Die Nachtwache war alles andere als gediegen. Sie war festlich und fröhlich! Wir waren glücklich, zusammen zu sein, vereint in der Anthroposophie. Wir genossen Vorträge, Eurythmie, Musik, Ausstellungen, Essen und Gespräche. Wir standen um das Feuer herum, lernten neue Freunde kennen und beobachteten die Sterne in dieser klaren, warmen Winternacht. Obwohl ein Gedenken an das Erste Goetheanum, wurde diese Nacht auch zu einer Feier des Zweiten Goetheanum. Es war von allen Seiten beleuchtet, vielleicht zum ersten Mal überhaupt. Und ich sage euch, es war so schön. Meine Wertschätzung für dieses Gebäude vertiefte sich sehr. Alle waren dankbar, dieses Gebäude zu haben. Ich spüre auch Verehrung jenen Gründungsanthroposophinnen und -anthroposophen gegenüber, die es nach einer solchen Verwüstung wieder aufgebaut haben. Ihre Taten und ihre innere Arbeit schufen eine Kraft, die in dieser Nacht wirklich spürbar war. Und es erwärmte unsere Herzen, brachte Tränen in so manches Auge, den Großen Saal bei der mitternächtlichen Eurythmie-Aufführung so voller Menschen zu sehen. Es gab nur Stehplätze, und es wurden Leute an der Tür abgewiesen. Besonders nach der Pandemie und dem fast vollständigen Verlust an gemeinschaftlichen Begegnungen waren die in der Halle versammelten Menschen ein Licht, das in unendlicher Tiefe strahlte.
Ich war der Letzte, der sich um die Feuer kümmerte, als die Morgensonne über dem Hügel aufging. Ich schlief die ganze Nacht nicht, kein Kaffee als Treibstoff, sondern nur das Interesse an der Nachtwache, um mein Feuer am Leben zu erhalten. Am nächsten Abend kam ich zurück, um mir das Goetheanum noch einmal anzusehen. Die Feuerstelle war noch da. Ich starrte in die Asche und stellte mir die unermessliche Menge an Asche vor, die durch den Brand des Ersten Goetheanum entstanden sein musste. Ich schnappte mir eine Handvoll Asche dieses zeremoniellen Feuers. Ich habe sie dort verstreut, wo Rudolf Steiners Asche und viele andere frühe Anthroposophen und Anthroposophinnen begraben wurden. Als ich den Aschekreis um die Grabstätte beendete, fühlte ich ein starkes ätherisches Pulsieren. Ich kniete auf die Erde und fühlte Dankbarkeit, ein zeremonieller Betreuer dieses heiligen Raumes zu sein. Die Kraft, die Rudolf Steiner brachte, ist hier und arbeitet, atmet, träumt und fühlt.

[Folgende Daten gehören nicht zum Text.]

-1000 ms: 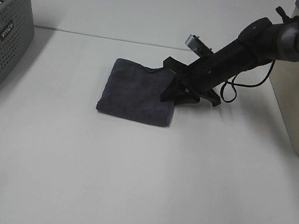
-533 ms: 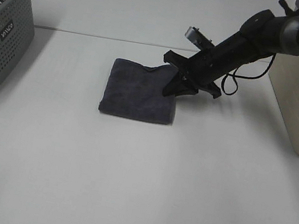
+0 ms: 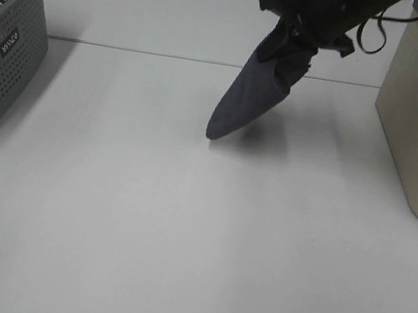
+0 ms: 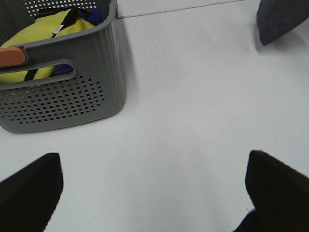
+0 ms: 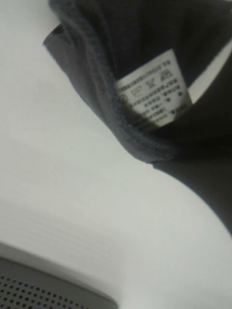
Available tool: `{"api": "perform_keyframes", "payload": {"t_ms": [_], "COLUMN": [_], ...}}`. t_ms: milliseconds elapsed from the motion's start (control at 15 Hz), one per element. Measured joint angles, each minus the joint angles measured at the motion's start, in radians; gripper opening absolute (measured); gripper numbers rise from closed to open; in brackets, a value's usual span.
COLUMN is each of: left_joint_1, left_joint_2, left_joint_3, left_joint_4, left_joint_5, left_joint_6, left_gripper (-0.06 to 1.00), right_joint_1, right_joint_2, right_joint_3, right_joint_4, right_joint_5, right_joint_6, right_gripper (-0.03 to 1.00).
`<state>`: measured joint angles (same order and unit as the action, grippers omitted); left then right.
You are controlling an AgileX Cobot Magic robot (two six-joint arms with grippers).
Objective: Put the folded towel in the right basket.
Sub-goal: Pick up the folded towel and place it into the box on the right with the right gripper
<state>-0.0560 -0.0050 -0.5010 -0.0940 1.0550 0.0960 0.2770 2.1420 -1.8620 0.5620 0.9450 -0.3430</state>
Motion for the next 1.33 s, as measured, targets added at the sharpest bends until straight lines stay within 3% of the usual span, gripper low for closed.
{"api": "perform_keyframes", "payload": {"t_ms": [333,533,600,800,1067,1333], "left_joint_1": [0.000,0.000,0.000,0.000,0.000,0.000], "left_joint_2": [0.000,0.000,0.000,0.000,0.000,0.000], "left_joint_3": [0.000,0.000,0.000,0.000,0.000,0.000], "left_joint_4": [0.000,0.000,0.000,0.000,0.000,0.000], "left_joint_5": [0.000,0.000,0.000,0.000,0.000,0.000], "left_joint_6": [0.000,0.000,0.000,0.000,0.000,0.000], "left_gripper": [0.98,0.98,0.98,0.98,0.98,0.98], "right_joint_1": [-0.078,-0.244,-0.388,-0.538,-0.565,-0.565], "right_joint_2": [-0.206,-0.321,-0.384,-0.404,-0.358,-0.241], "right_joint_3": [0.000,0.000,0.000,0.000,0.000,0.000], "right_joint_4": [-0.067,-0.067,-0.065,-0.079,-0.223,-0.262], "right_joint_5": [0.022,0.027,0.026,0.035,0.075,0.121], "right_joint_6": [0.046,0.048,0.053,0.056,0.069,0.071], "right_gripper": [0.01,0.01,0.01,0.01,0.01,0.01]}}
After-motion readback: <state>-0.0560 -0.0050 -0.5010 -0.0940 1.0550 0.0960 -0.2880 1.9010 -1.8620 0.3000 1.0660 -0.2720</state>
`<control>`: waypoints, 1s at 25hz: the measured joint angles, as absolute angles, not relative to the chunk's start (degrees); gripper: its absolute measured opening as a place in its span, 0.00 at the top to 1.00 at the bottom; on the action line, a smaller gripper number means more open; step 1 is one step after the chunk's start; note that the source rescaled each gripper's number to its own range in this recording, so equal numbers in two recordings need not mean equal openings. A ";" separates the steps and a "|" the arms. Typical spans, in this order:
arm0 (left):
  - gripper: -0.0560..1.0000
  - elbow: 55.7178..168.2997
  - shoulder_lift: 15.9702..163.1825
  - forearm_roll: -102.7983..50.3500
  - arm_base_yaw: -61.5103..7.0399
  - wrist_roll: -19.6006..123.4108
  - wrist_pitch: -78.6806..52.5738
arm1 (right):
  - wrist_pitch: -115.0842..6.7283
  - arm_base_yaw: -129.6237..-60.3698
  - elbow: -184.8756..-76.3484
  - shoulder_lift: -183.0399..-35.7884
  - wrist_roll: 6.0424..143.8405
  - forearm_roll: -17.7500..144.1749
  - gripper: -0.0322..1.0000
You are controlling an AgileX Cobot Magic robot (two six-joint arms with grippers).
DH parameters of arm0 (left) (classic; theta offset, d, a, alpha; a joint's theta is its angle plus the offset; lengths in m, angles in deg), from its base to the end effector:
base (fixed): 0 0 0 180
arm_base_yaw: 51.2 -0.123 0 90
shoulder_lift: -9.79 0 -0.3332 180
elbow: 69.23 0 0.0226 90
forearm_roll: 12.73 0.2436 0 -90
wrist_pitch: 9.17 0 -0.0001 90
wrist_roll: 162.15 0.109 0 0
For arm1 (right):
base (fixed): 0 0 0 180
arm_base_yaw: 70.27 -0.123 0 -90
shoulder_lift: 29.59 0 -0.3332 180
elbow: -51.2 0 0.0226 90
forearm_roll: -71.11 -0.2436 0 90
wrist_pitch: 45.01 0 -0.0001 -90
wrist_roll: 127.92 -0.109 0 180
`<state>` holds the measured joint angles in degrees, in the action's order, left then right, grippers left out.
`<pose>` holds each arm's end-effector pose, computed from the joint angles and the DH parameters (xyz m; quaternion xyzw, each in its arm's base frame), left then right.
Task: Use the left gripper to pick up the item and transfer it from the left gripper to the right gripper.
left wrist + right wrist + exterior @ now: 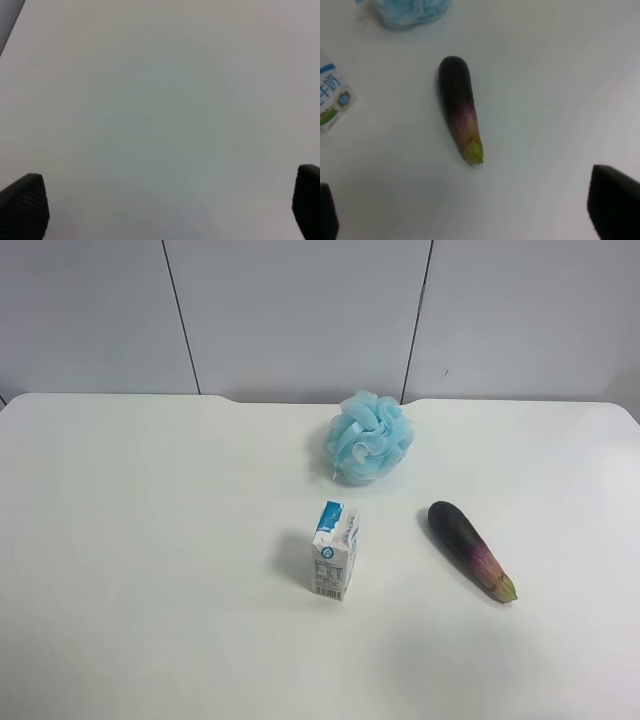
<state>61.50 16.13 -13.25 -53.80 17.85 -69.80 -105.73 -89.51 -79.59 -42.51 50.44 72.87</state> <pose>-0.0451 -0.0029 0.2678 -0.0191 0.8489 0.0074 0.5281 -0.0259 -0.0121 0.2722 -0.1345 0.8677 0.0716 0.4731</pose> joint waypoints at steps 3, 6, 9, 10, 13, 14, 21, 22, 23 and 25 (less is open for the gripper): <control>0.01 61.50 16.13 -13.25 -53.80 17.85 -69.80 | -105.73 -89.51 -79.59 -42.42 50.44 72.87 0.00; 0.01 61.50 16.13 -13.25 -53.80 17.85 -69.80 | -105.73 -88.53 -79.52 -41.51 50.51 72.81 0.00; 0.01 61.50 16.13 -13.25 -53.80 17.85 -69.80 | -105.73 -84.39 -79.52 -39.51 50.51 72.81 0.00; 0.01 61.50 16.13 -13.25 -53.80 17.85 -69.80 | -105.73 -82.89 -79.52 -38.75 50.51 72.81 0.00; 0.01 61.50 16.13 -13.25 -53.80 17.85 -69.80 | -105.74 -77.36 -79.52 -36.25 50.63 72.81 0.00; 0.01 61.50 16.13 -13.25 -53.80 17.85 -69.80 | -105.74 -75.55 -79.52 -36.09 50.63 72.81 0.00; 0.01 61.50 16.13 -13.25 -53.98 17.85 -69.80 | -105.74 -72.21 -79.50 -36.09 50.63 72.81 0.00; 0.01 61.50 16.13 -13.25 -53.98 17.85 -69.80 | -105.74 -72.21 -79.50 -36.09 50.63 72.81 0.00; 0.01 61.50 16.13 -13.25 -53.98 17.85 -69.80 | -105.74 -72.21 -79.50 -36.09 50.68 72.81 0.00; 0.01 61.50 16.13 -13.25 -53.98 17.85 -69.80 | -105.74 -72.21 -79.50 -36.09 50.68 72.81 0.00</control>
<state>61.50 16.13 -13.25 -53.98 17.85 -69.80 -105.74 -72.21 -79.50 -36.09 50.68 72.81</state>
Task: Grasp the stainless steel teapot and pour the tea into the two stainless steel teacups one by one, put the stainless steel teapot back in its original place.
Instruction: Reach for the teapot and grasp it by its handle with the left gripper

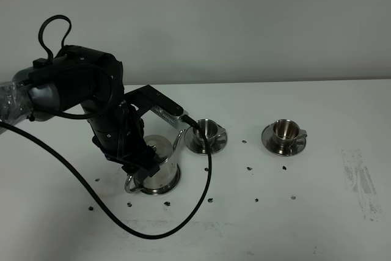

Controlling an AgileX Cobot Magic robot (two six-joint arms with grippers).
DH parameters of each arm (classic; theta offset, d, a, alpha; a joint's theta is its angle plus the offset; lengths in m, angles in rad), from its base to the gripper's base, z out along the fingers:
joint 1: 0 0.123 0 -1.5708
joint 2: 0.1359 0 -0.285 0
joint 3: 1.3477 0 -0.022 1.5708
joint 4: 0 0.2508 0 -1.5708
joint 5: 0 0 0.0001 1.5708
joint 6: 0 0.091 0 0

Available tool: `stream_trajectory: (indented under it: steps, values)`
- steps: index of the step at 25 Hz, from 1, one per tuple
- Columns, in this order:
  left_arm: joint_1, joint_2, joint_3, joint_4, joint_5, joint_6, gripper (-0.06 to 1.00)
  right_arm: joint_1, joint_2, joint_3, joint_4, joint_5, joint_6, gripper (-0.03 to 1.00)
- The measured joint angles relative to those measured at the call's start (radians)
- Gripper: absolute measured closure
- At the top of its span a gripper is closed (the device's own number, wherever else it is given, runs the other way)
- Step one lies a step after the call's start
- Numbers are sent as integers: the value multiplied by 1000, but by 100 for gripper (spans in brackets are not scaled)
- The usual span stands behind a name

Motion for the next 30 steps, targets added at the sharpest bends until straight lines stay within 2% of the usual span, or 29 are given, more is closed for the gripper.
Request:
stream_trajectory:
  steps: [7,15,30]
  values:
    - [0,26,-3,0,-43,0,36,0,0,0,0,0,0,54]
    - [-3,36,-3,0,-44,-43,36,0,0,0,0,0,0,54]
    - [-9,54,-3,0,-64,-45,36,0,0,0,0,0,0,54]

Dann ging ich zurück zur Feuerstelle. Als ich wieder in die Asche griff, griff ich in die Asche des Ersten Goetheanum: Substanz, die auf der relevantesten Ebene der Existenz transformiert wird. Ich nahm zwei Handvoll und breitete sie in einem Kreis um das Goetheanum aus.
Eine Hülle. Ein Anfang. Mit solcher Liebe in dieser Welt zu sein. Einem Opfer zu dienen, das so total ist. Ich werde in diesem Licht stehen. Ich werde in diesen Tiefen denken. Ich liebe die Reinigung dieses Feuers.